- Tappeh Taq Location within Iran
- Coordinates: 34°54′11″N 57°14′50″E﻿ / ﻿34.90306°N 57.24722°E
- Country: Iran
- Province: South Khorasan
- County: Eshqabad
- District: Kuh Yakhab
- Rural District: Kuh Yakhab

Population (2016)
- • Total: 439
- Time zone: UTC+3:30 (IRST)

= Tappeh Taq =

Village in South Khorasan province, Iran

Tappeh Taq (تپه طاق) (Note: Also romanized as Tappeh Ţāq; also known as Pathūk and Pazūk) is a village in, and the former capital of, Kuh Yakhab Rural District in Kuh Yakhab District of Eshqabad County, South Khorasan province, Iran, serving as capital of the district.
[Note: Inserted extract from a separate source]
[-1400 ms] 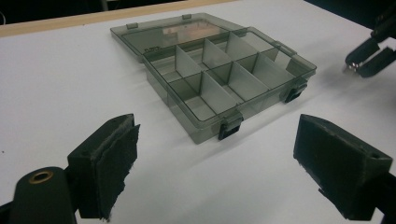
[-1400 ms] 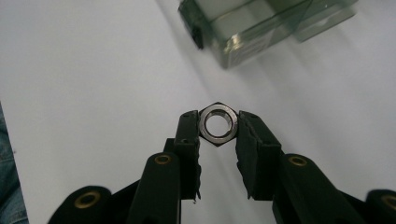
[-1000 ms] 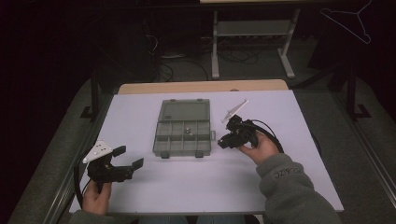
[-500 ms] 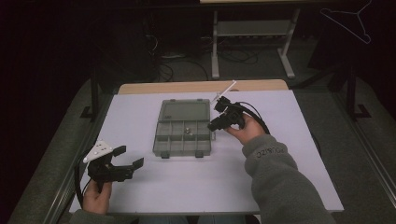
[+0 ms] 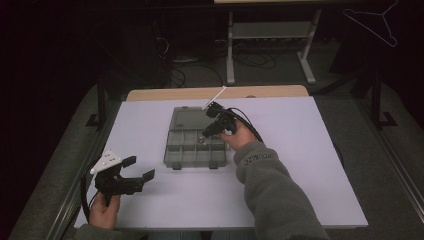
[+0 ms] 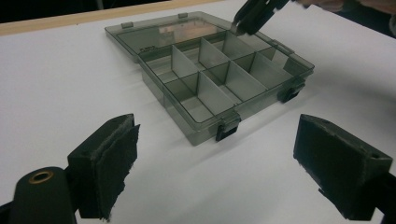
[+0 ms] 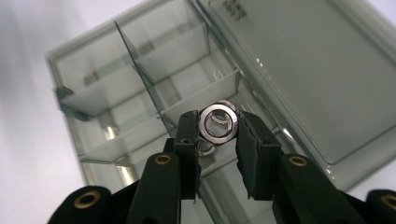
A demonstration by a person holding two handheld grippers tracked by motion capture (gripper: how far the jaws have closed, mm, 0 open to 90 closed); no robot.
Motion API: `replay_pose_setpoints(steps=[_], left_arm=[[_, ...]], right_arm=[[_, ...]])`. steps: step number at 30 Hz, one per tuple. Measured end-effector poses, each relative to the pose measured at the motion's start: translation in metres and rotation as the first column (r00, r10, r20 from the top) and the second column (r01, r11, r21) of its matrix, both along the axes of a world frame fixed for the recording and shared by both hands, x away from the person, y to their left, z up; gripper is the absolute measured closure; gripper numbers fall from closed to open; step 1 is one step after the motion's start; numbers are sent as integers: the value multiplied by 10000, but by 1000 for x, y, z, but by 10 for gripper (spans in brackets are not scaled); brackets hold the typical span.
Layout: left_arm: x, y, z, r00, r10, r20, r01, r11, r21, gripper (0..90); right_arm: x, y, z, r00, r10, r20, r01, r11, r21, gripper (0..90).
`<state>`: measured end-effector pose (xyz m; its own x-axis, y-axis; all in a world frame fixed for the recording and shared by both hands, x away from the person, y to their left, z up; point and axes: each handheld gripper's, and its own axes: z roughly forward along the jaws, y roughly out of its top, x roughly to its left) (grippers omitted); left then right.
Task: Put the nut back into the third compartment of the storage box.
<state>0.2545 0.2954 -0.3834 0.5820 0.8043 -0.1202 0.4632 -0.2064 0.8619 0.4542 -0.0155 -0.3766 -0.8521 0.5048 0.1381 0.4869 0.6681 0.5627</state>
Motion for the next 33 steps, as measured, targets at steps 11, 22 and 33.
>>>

The rural district's capital has been transferred to the village of Yakhab.

==Demographics==
===Population===
At the time of the 2006 National Census, the village's population was 392 in 104 households, when it was in Dastgerdan District (Note: Renamed the Central District of Eshqabad County) of Tabas County, Yazd province. The following census in 2011 counted 523 people in 148 households. The 2016 census measured the population of the village as 439 people in 121 households, by which time the county had been separated from the province to join South Khorasan province. It was the most populous village in its rural district.

In 2024, the district was separated from the county in the establishment of Eshqabad County and renamed the Central District. The rural district was transferred to the new Kuh Yakhab District.